Please copy exactly the part of the records below that opens with the line containing "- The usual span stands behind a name" and closes with the line containing "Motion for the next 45", leaving out any pictures.

START Data extracts

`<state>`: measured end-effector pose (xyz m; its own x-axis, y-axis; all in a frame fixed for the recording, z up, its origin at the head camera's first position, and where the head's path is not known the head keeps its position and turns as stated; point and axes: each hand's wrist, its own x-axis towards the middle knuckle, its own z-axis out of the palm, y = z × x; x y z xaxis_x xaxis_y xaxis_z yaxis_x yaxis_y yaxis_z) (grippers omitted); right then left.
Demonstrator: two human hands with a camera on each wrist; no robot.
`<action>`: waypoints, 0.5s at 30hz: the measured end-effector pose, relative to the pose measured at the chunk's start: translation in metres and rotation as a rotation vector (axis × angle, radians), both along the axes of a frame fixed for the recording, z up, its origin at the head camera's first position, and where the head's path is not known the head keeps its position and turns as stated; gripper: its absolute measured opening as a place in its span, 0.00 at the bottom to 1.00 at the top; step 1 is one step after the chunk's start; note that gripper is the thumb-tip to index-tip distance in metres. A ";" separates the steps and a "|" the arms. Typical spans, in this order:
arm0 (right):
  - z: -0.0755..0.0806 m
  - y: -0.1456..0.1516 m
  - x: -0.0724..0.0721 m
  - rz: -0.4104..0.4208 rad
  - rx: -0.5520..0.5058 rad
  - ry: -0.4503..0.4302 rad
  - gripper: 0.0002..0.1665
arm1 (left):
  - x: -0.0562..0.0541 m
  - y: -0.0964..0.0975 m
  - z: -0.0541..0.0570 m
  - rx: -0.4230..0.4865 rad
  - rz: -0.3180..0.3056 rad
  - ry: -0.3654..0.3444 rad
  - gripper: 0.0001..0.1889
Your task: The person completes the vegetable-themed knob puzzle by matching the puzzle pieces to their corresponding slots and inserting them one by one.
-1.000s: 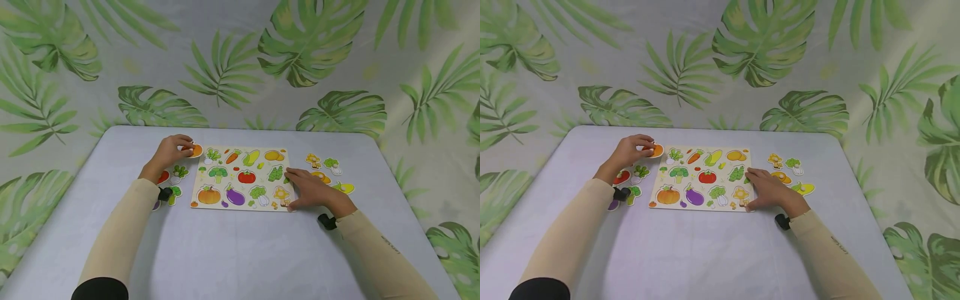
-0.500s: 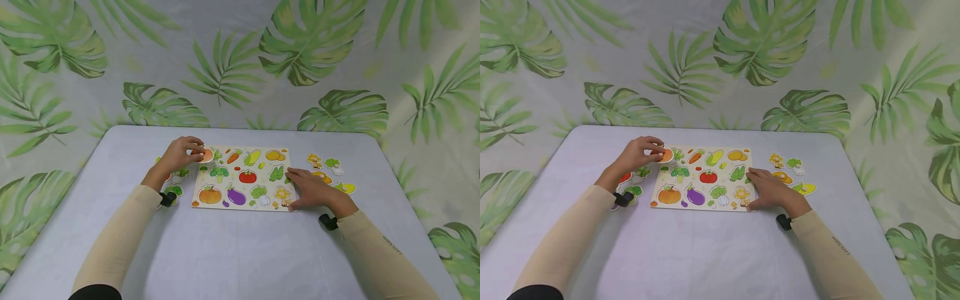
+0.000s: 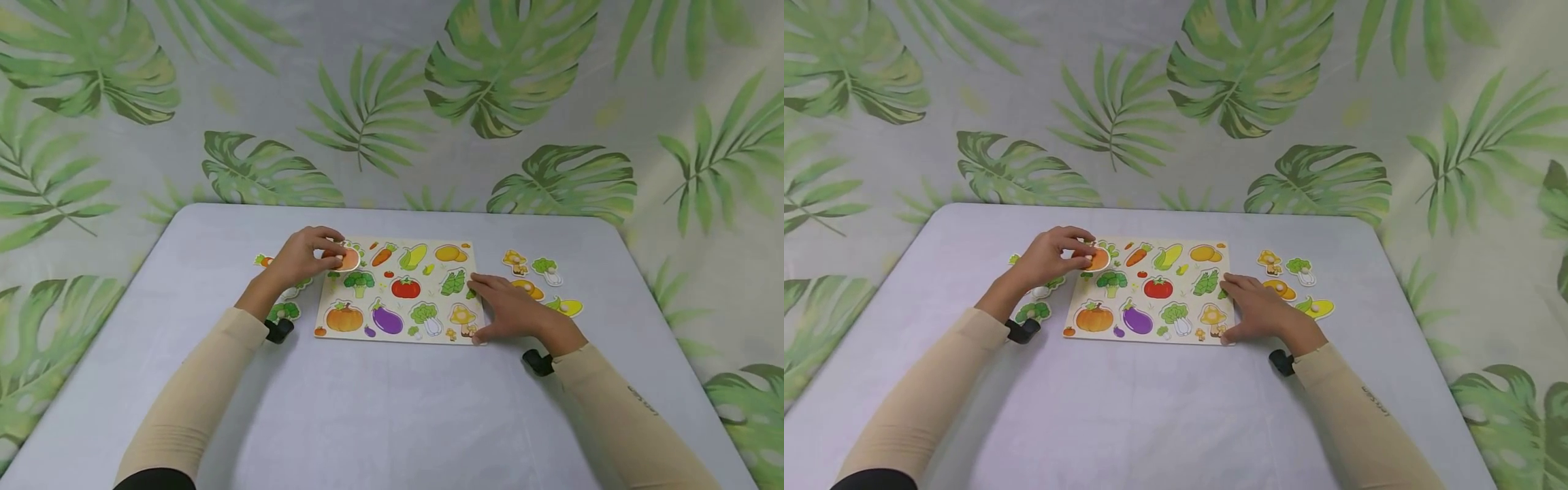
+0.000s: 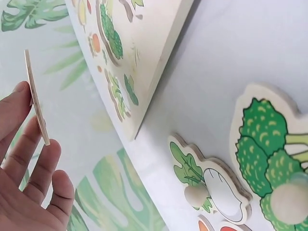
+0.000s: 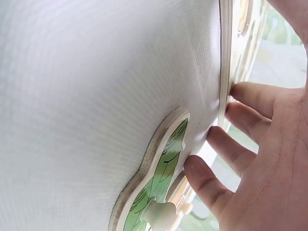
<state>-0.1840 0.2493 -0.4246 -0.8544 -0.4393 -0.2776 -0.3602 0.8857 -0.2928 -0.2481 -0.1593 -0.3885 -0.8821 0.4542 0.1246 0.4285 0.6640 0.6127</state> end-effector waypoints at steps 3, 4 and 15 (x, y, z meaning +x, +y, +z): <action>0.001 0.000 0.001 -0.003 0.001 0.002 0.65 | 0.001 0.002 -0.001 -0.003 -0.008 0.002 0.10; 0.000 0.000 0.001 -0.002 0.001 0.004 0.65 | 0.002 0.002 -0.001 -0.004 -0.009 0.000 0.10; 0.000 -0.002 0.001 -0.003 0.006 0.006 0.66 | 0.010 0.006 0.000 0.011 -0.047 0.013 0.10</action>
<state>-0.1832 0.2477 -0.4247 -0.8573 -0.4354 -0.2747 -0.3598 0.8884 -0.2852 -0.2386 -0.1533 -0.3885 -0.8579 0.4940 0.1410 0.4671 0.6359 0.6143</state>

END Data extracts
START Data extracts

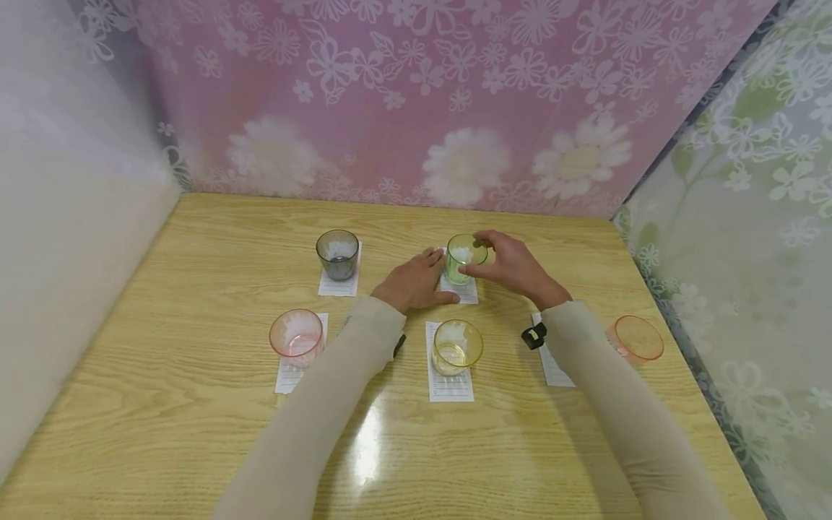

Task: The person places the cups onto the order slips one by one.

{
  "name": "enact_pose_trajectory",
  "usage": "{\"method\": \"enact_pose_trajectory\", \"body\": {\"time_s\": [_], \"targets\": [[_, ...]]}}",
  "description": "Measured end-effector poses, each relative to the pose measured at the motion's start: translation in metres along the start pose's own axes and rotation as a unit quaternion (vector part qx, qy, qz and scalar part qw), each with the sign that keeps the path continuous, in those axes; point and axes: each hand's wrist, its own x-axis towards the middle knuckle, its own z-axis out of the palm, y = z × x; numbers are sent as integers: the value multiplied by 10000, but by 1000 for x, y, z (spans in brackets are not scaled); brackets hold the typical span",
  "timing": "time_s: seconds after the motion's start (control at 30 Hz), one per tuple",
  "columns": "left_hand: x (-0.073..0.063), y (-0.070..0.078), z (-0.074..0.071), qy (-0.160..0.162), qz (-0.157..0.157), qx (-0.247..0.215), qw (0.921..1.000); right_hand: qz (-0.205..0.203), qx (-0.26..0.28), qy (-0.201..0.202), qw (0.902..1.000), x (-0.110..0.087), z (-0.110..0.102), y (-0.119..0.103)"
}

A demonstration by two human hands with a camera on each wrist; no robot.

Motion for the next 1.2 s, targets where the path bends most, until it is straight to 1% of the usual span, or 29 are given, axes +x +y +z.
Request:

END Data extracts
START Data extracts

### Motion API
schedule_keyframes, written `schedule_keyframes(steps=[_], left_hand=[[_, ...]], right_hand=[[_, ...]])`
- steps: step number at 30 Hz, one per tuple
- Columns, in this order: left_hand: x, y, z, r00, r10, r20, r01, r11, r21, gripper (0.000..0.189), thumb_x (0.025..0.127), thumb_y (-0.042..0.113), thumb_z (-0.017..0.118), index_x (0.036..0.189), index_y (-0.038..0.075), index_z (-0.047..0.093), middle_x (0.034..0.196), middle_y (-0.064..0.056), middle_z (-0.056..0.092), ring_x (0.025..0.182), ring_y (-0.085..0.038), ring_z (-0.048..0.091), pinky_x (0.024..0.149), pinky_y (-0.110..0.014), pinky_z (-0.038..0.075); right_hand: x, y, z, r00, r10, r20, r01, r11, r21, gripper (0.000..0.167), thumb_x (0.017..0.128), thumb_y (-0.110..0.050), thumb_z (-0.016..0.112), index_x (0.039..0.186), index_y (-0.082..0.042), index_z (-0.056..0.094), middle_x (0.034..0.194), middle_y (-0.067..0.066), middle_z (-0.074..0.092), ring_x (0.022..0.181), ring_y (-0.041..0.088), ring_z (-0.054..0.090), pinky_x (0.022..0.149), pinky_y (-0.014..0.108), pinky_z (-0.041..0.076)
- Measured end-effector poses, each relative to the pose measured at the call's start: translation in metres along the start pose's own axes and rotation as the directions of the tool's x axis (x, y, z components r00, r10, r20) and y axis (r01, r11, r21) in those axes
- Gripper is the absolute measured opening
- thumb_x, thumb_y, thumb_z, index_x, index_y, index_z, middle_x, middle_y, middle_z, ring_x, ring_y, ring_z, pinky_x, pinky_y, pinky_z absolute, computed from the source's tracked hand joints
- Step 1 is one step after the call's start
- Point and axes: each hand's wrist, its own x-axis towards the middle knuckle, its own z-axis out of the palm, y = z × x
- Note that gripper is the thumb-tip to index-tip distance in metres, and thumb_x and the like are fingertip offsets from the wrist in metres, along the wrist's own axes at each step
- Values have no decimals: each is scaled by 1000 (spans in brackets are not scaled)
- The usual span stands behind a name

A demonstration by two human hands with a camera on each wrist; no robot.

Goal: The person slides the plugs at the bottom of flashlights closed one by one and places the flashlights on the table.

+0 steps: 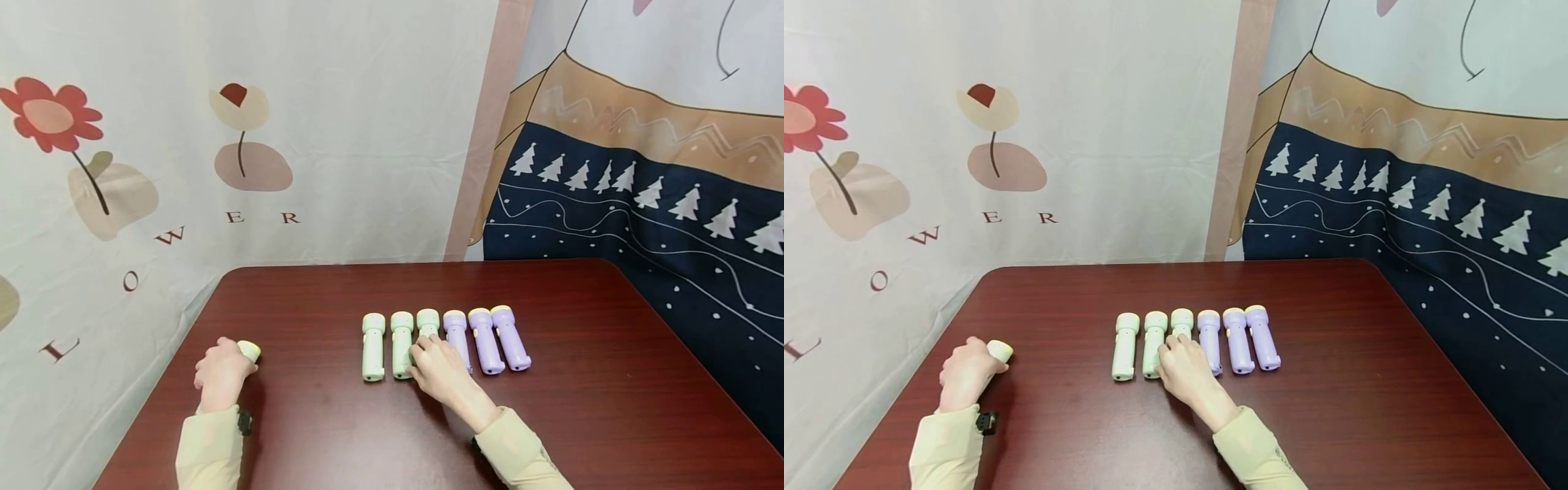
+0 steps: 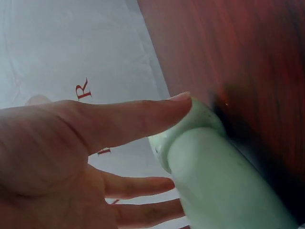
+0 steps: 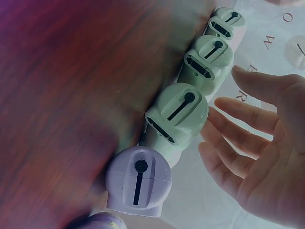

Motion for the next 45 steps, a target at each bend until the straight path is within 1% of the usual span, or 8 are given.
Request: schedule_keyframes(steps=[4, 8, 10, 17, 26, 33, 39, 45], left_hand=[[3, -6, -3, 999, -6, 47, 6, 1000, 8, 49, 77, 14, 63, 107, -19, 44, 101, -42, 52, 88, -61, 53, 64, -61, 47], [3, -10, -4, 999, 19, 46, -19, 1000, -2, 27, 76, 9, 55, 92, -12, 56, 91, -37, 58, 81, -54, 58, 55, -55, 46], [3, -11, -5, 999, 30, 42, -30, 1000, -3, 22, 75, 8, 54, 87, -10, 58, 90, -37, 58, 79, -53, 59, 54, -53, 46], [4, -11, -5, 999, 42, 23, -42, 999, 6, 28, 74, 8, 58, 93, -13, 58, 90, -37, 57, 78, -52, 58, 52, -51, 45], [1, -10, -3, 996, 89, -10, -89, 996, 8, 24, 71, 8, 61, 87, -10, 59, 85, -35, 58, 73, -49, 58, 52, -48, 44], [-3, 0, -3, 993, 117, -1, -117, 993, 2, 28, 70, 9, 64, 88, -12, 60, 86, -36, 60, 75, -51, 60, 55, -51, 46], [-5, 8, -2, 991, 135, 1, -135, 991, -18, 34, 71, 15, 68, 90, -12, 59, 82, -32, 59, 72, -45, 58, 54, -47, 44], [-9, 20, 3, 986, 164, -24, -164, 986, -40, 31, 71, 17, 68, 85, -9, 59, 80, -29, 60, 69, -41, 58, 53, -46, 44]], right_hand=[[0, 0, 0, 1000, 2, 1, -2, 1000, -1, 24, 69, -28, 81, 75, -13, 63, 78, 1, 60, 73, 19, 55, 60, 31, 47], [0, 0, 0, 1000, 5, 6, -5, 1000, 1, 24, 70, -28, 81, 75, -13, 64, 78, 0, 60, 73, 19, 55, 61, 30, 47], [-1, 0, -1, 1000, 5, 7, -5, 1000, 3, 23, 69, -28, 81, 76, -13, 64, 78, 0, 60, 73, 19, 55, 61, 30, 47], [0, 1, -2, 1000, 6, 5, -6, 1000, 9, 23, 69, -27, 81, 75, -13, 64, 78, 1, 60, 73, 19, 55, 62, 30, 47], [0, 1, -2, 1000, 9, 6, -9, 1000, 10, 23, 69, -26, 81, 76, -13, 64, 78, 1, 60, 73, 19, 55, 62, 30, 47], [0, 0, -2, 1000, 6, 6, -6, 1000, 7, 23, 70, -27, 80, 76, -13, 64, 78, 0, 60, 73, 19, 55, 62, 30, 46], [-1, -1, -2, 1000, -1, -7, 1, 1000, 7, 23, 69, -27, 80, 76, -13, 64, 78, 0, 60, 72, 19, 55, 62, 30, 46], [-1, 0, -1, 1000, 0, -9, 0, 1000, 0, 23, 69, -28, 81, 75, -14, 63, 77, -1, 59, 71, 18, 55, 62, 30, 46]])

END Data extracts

Task response:
- The usual span stands behind a name

A demonstration by two human hands with a camera on each wrist; no robot.

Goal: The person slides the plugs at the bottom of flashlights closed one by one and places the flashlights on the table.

+0 steps: 
+0 steps: 
+0 steps: 

Motion for the next 45 steps, a target at each bend until the straight path is within 1% of the usual span, or 8 are given.

That makes the output complete.